La Palabra que escuchamos este domingo parece centrada en la corrección fraterna, y seguramente hay en esa apreciación mucho de verdad.
Sabéis, sin embargo, que vuestra celebración ha de estar centrada en Cristo, y Cristo –su enseñanza, su vida, su muerte-, será la luz que nos permita acercarnos al misterio de la Palabra de Dios y discernir, iluminados por él, también lo que concierne al ámbito de nuestra solidaridad con los hermanos en la búsqueda de su bien y de su salvación.
Pues de eso se trata, de “solidaridad”, una solidaridad semejante a la que tiene Dios con todos sus hijos: “Si no hablas al malvado, te pediré cuenta de su sangre”. No se preocupa el Señor por su ley sino por la sangre, es decir, por la vida de quien quebranta esa ley.
Es ésta una primera condición que hemos de salvaguardar siempre en nuestra relación con los hermanos: Amar su vida, amarlos.
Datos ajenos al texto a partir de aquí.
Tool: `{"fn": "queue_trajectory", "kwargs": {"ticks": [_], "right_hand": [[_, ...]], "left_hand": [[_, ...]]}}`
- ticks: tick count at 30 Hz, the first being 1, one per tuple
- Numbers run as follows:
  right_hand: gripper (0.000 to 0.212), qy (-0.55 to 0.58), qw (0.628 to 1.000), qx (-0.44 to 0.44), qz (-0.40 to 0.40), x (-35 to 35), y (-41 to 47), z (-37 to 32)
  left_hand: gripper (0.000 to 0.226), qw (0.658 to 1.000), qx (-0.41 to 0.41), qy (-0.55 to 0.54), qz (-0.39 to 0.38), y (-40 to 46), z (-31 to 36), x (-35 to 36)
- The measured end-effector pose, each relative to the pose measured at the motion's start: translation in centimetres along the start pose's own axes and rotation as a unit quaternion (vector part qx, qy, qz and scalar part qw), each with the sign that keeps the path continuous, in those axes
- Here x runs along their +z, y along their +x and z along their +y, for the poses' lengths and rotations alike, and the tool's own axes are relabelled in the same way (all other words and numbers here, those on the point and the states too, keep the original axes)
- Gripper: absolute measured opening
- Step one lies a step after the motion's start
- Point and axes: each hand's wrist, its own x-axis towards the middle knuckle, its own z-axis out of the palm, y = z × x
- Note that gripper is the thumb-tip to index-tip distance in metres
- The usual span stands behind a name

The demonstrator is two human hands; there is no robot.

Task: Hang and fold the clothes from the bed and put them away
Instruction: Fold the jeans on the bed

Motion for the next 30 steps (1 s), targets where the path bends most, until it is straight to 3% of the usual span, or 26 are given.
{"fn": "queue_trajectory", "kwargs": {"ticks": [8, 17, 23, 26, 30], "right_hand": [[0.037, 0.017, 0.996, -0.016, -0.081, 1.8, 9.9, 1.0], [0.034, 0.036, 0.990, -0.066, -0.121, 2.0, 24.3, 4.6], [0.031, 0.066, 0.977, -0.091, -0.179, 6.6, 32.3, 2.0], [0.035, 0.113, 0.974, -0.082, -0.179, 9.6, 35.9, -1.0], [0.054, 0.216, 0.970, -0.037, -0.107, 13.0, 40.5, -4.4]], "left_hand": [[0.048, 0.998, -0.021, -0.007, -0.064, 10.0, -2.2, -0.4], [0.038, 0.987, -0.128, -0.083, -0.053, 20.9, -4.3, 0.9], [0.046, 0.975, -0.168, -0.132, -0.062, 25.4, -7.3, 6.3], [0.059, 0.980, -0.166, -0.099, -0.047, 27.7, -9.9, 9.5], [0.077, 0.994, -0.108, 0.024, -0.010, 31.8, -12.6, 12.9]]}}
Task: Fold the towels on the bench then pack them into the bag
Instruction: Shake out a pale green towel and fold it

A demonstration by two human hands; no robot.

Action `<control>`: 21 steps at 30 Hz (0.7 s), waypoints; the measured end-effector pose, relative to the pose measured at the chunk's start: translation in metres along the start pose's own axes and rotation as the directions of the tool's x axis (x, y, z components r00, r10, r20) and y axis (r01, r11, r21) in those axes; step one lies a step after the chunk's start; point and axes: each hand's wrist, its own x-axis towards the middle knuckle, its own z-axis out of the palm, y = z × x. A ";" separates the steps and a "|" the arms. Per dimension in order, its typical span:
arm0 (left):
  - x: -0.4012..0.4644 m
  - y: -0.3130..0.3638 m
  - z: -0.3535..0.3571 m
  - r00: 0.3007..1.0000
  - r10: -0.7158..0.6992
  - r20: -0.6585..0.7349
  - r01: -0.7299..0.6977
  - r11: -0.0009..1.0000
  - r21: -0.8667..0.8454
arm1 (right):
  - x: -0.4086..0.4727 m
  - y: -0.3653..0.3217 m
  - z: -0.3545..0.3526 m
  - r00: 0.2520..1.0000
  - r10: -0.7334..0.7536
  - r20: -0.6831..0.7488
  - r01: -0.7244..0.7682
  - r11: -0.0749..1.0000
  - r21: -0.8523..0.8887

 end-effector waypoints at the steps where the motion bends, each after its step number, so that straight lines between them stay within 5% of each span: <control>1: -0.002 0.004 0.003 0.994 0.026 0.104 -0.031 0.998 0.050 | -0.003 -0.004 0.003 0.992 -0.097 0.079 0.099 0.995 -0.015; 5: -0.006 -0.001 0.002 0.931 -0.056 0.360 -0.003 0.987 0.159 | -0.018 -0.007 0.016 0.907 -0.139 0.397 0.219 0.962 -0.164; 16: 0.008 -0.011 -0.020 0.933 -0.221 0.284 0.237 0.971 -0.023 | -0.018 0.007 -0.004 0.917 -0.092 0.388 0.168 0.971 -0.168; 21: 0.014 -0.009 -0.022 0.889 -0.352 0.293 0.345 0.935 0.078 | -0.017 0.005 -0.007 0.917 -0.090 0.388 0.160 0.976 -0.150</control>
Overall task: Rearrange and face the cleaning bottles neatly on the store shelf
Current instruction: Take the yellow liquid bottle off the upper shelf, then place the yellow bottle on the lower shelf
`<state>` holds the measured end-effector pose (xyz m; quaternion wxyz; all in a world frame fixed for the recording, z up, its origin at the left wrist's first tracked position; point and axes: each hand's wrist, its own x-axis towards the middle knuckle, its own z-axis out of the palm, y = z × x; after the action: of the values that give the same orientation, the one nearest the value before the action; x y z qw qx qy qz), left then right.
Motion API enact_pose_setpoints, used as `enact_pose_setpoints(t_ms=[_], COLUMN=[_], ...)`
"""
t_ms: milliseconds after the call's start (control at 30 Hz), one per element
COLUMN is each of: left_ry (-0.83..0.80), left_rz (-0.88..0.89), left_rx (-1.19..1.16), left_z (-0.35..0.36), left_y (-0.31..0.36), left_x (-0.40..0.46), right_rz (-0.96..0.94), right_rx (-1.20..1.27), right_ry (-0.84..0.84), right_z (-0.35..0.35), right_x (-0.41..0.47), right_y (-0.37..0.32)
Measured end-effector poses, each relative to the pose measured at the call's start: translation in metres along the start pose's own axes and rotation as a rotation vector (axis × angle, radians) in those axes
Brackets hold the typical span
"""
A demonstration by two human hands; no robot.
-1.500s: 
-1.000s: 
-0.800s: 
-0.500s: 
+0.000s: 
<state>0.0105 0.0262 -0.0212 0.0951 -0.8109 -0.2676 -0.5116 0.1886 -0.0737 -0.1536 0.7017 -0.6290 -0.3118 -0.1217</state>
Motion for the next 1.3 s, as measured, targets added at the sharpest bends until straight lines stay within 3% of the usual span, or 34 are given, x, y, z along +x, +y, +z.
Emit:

Por eso, cuando en la oración unos a otros nos animamos, diciendo: “¡Ojalá escuchéis hoy su voz; no endurezcáis vuestro corazón!”, lo decimos con el pensamiento puesto en la ley del Señor, deseamos que todos aclamen a nuestro salvador, pedimos que todos bendigan al Señor, creador nuestro, pero también llevamos en el corazón la vida de nuestros hermanos, y a todos decimos “escucha”, porque para todos deseamos la vida. “A nadie le debáis nada más que amor”. No temas, hermano mío, que el Señor te pida cuenta de tu hermano, si tú lo has amado; no temas que te reclame su vida, si le has ayudado a amar.
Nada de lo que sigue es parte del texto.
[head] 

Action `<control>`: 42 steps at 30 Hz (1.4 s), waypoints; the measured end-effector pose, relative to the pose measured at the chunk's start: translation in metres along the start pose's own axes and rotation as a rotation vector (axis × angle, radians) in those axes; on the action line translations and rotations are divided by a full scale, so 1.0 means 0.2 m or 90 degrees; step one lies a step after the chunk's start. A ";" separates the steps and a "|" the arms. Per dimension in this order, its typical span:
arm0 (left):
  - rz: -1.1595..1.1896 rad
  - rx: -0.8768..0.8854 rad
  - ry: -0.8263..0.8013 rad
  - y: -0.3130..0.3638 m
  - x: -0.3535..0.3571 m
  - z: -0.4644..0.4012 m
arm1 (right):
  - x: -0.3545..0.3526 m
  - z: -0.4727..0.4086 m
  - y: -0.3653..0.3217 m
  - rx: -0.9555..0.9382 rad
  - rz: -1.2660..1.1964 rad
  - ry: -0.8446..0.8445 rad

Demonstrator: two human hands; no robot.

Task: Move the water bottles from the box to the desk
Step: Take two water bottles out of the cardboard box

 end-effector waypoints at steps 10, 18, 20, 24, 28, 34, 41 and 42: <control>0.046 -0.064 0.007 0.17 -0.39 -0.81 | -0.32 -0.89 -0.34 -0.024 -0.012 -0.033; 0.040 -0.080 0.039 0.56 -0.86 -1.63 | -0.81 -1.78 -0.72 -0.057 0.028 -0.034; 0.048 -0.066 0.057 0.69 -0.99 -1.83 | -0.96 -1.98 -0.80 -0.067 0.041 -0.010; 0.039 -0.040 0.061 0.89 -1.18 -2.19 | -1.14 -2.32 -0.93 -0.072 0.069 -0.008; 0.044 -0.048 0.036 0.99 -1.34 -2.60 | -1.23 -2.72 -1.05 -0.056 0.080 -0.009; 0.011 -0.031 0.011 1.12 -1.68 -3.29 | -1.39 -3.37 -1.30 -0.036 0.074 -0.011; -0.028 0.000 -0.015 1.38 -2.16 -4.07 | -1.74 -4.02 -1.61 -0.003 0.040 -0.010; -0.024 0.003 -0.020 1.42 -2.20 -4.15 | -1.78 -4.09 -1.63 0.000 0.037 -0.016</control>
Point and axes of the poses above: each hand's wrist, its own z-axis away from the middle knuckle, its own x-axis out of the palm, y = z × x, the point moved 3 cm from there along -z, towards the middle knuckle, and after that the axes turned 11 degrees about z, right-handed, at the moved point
“¡Ojalá escuchéis hoy su voz; no endurezcáis vuestro corazón!” Para ti, la voz del Señor, que ha resonado en las Escrituras Santas, se ha hecho voz humana en Cristo Jesús. Fíjate cómo corrige quien ama: recuerda cómo corrige a la mujer que con sus avíos de prostituta entra en el banquete de Simón para llorar agradecida a los pies de la compasión de Dios; mira cómo reprende a Zaqueo el publicano, a la mujer adúltera, al hijo que vuelve de lejos después de haber derrochado la fortuna de la familia; recuerda, escucha, contempla cómo reprende Jesús a los leprosos con los que se manchó, a los pecadores con los que comió, al ladrón que con él entró en el paraíso para estrenarlo en el primer día de la nueva creación.
Y si no eres capaz de recordar lo que otros han vivido como buena noticia de Dios en sus vidas, recuerda lo que tú mismo has podido experimentar en la tuya, y contempla lo que ahora estás viviendo, pues hoy, en esta eucaristía, te recibe el que te ama, te acoge el que te cura, te invita a su mesa el que te salva.
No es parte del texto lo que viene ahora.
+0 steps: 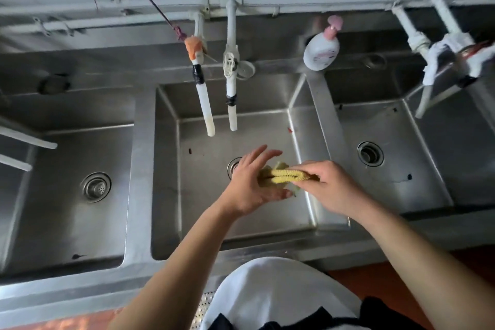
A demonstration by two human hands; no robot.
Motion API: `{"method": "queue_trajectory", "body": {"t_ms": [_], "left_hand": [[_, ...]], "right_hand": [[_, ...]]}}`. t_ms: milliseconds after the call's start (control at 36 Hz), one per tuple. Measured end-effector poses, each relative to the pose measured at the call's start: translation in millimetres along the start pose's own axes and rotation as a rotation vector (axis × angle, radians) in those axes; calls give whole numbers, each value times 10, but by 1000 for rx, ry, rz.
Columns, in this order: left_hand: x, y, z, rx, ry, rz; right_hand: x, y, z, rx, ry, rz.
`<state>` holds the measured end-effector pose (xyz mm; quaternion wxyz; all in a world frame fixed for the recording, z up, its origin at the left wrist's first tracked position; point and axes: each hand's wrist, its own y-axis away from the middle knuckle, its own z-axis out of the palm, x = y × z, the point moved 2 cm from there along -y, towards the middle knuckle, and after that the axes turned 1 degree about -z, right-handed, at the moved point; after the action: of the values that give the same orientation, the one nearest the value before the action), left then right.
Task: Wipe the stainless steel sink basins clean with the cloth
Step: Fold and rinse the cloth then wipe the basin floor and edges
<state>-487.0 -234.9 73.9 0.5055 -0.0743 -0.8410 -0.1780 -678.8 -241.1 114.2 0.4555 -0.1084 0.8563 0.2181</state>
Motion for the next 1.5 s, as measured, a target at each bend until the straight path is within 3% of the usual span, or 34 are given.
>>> {"method": "queue_trajectory", "body": {"t_ms": [111, 222, 389, 556, 667, 861, 917, 1056, 1250, 1500], "left_hand": [[41, -145, -30, -72, -18, -22], [-24, -246, -138, -121, 205, -118], [-123, -263, -143, -216, 739, -243], [-290, -155, -33, -181, 922, -284], [-388, -82, 34, -83, 888, -386], [-225, 33, 257, 373, 675, -509], [-88, 94, 366, 407, 647, -473], [234, 248, 616, 220, 774, -411], [167, 393, 675, 106, 905, -539], [80, 318, 538, -190, 877, -544]], "right_hand": [[-19, 0, -159, 41, 21, 37], [69, -20, -310, 122, -70, 161], [188, -16, -277, 183, -362, 340], [320, -17, -194, 151, -522, 461], [363, -22, -118, 148, -535, 474], [336, -97, 255, 317, -577, 511], [273, -99, 429, 313, -612, 497], [167, -21, 697, 273, -626, 508], [264, 65, 695, 194, -574, 478], [508, 216, 543, 312, -559, 562]]}}
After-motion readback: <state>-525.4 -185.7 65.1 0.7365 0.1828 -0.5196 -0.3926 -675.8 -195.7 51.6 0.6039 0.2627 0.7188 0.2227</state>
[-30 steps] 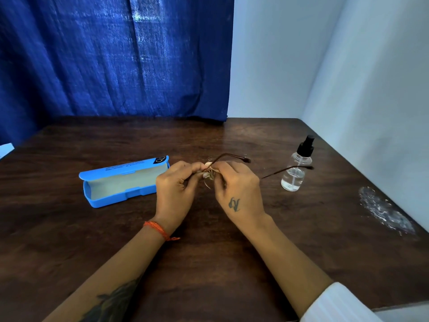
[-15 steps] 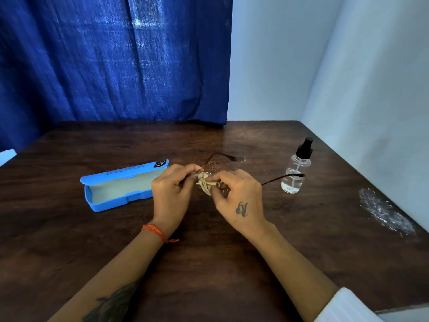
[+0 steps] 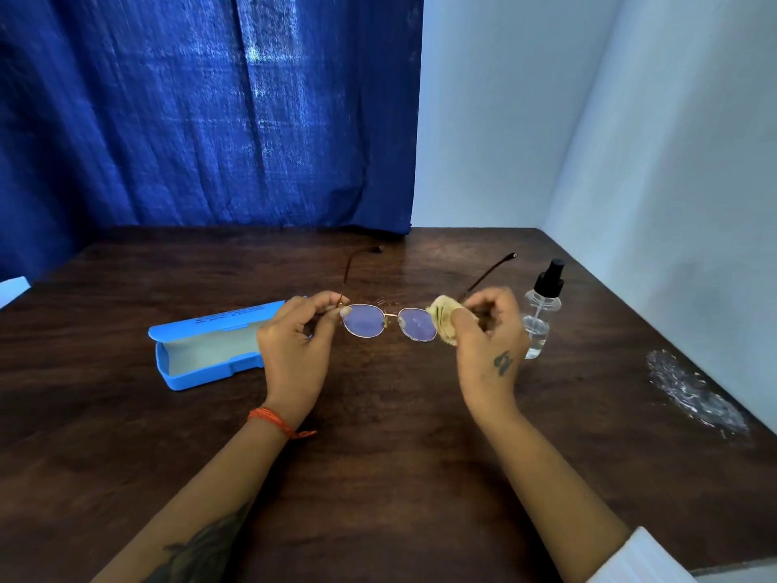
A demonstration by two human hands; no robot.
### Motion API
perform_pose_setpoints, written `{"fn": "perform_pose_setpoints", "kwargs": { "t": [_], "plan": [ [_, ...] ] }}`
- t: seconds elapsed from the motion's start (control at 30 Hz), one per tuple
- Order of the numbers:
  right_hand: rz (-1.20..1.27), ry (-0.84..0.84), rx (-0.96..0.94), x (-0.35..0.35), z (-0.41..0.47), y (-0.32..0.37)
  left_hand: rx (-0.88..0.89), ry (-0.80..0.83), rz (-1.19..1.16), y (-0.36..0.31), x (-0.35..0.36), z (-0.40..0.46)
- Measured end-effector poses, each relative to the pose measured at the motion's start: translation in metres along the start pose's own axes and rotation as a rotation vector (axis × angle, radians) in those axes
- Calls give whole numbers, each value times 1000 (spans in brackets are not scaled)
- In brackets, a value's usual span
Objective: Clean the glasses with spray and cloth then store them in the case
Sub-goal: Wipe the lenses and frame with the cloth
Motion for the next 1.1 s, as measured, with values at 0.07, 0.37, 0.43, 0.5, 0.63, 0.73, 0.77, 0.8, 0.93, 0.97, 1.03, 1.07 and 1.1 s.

Y esta experiencia de fe nos orienta para definir una segunda condición para una relación cristiana, para una relación según Dios, con los demás: No corrijas si no te sabes amado, curado, salvado.
Habréis observado que ese modo que tiene Jesús de “corregir” es expresión perfecta de lo que Jesús es para los “necesitados de corrección”, o más exactamente, es expresión perfecta de lo que el Verbo eterno, el Altísimo Hijo de Dios, ha escogido hacerse por nosotros y ser para nosotros: pequeño y siervo, humilde y entregado. Anota, pues, hermano mío, una nueva condición para la corrección fraterna: No corrijas si no te haces pequeño y humilde, si no te entregas a todos para servirlos a todos.
Ahora, de labios de Jesús, del que te ama, del que te salva, ya puedes escuchar de nuevo las palabras del Evangelio: “Si tu hermano peca, repréndelo a solas entre los dos. Si te hace caso, habrás salvado a tu hermano”. Corrige para salvar. Ama para corregir. Aprende de Jesús para amar. Escucha su palabra para aprender. Haz silencio en tu interior para escuchar.